Consider how different Tuesday’s election would have turned out if 18-25 year old’s determined the outcome. The results are represented in the image below.

While white evangelicals voted in a man who has repeatedly accused immigrants and non-white Americans of all kinds of awful things, even vowing to purge a number of them from our country and keep the rest out, the generation coming behind them rejected Trump outright.

I promise you, this is no small thing. There are long-term implications to this.

No matter how justified you may feel in voting for Trump as an evangelical, no matter how much you may identify with the classism narrative and rebelling against the elitist system of Capitol Hill, the next generation cannot and will not understand.

Our credibility in their eyes is likely tarnished. Will they be able to forgive us?

Perhaps Zach Hoag is right. Perhaps “What we just witnessed were the death throes, the last gasps, of an ideology that is passing away.” For my own part, I don’t know that I will be able to willingly associate myself with the word evangelical ever again. And if the marriage between the conservative political right and mainstream evangelicalism continues, I think it entirely fair for evangelical leaders and institutions to expect to be largely disregarded by the next generation of thinkers, influencers and laborers.

5. Now is a season in which we must not become passive, divided or jaded. There’s too much work to do.

There are a lot of hurting and anxious people in our midst right now. The future for them is full of questions and uncertainty. A man was just elected to our nation’s highest office who built his campaign on things like building a wall between us and Mexico, deporting illegal immigrants and banning Muslims from the country. I read an article just this morning that said on Wednesday in LHS’s English Language Learners class students were in tears. Their world is shaken. They are afraid. They fear that our soon-to-be president and the government he will command does not want them here. At Belmont Elementary Wednesday, a first-grade student raised her hand and asked the teacher, “How soon am I going to have to go back?”

A first-grader.

This week I’ve received emails from evangelicals who feel displaced, skeptics who are struggling to understand what just happened, LGBT friends who love our church but who cannot bring themselves to walk through our doors right now, women who suddenly find themselves feeling afraid and disrespected, abuse victims who no longer feel safe in their own home.

There is hurt all around us right now. We need to recognize that.
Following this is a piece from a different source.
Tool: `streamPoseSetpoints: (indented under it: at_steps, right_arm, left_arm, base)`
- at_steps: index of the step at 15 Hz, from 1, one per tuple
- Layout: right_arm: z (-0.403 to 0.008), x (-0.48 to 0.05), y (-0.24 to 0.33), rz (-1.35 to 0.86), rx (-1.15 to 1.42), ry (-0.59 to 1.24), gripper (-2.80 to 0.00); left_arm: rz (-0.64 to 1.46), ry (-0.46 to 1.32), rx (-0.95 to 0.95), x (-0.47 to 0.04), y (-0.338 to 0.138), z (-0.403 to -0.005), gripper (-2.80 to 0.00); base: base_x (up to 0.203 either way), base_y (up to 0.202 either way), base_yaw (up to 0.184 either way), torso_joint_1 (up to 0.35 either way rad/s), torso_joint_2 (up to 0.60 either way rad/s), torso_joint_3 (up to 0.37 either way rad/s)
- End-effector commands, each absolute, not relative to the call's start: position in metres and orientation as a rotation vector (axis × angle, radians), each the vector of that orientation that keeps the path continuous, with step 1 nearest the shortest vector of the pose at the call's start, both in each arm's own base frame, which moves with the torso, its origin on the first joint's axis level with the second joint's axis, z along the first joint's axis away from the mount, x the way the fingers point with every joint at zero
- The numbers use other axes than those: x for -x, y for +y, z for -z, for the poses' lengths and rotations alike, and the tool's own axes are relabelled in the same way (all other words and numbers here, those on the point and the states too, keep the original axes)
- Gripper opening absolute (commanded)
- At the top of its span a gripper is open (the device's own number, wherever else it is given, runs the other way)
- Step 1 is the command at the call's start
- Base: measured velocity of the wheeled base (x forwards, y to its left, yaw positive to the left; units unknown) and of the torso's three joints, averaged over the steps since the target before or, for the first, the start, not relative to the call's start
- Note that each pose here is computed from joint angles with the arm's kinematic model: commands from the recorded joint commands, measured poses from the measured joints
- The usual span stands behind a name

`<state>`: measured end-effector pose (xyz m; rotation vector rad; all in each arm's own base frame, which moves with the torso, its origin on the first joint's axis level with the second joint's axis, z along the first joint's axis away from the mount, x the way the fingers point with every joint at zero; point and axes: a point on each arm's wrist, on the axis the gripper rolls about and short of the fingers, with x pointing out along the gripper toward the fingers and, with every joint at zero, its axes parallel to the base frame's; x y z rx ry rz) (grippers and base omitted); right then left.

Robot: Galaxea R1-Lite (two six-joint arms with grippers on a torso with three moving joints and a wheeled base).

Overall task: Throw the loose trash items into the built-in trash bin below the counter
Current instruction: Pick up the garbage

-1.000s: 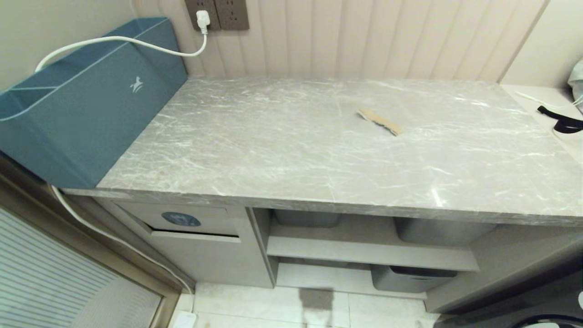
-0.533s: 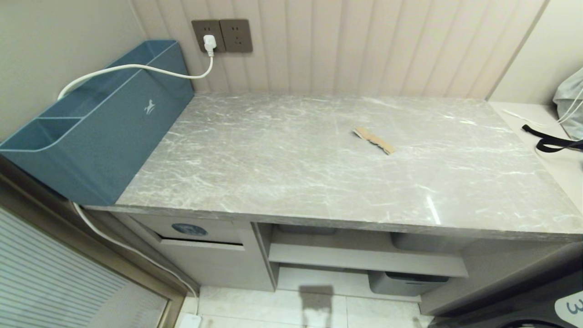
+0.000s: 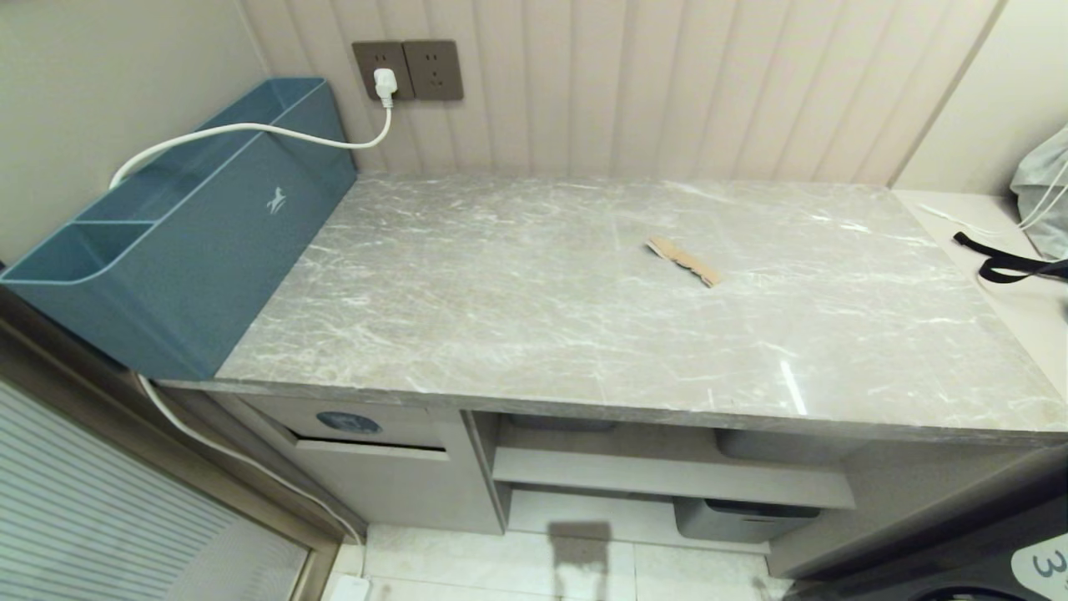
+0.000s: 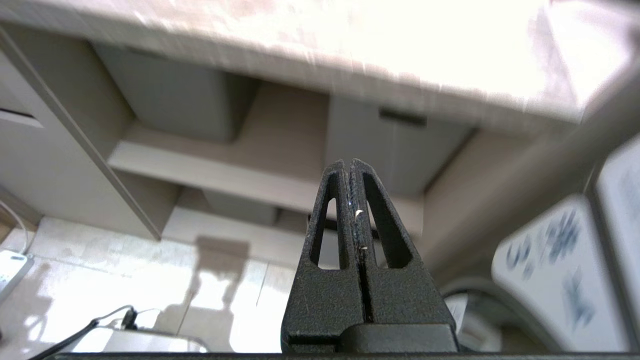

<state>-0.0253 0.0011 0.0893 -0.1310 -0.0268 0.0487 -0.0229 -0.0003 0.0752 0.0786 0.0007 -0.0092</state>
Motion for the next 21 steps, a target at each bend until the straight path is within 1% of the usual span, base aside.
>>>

For those who voted for Trump, it would be tempting to spend a lot of energy justifying yourself. Please don’t. You may have great reasons for making the choice that you did, but right now that doesn’t help. Now is a time for listening, for seeking to understand, and for assuring our friends of all races, religion, gender and sexual orientation that we love them and will do everything we can to protect them from unjust systems and anyone who would seek to do them harm.

For those who did not vote for Trump, it would be tempting to fall into anger or jadedness. To settle for finger pointing and apathy would be easy right now, and to some of us it might even feel justified. But we must resist this with everything we are. There is fear and anxiousness and hurt all around us right now, which means there are opportunities everywhere to step in with the loving presence of our Heavenly Father.

Don’t get sucked into all of the negativity. Don’t pick up the sword of insults and spite and graceless words. That is not what the world needs right now.

Let’s pray for our new president. Let’s work against systems that propagate injustice. Let’s own our call to be ministers of reconciliation in a divided world. Let’s love our neighbors until it hurts.

Let’s show the world an altogether different way.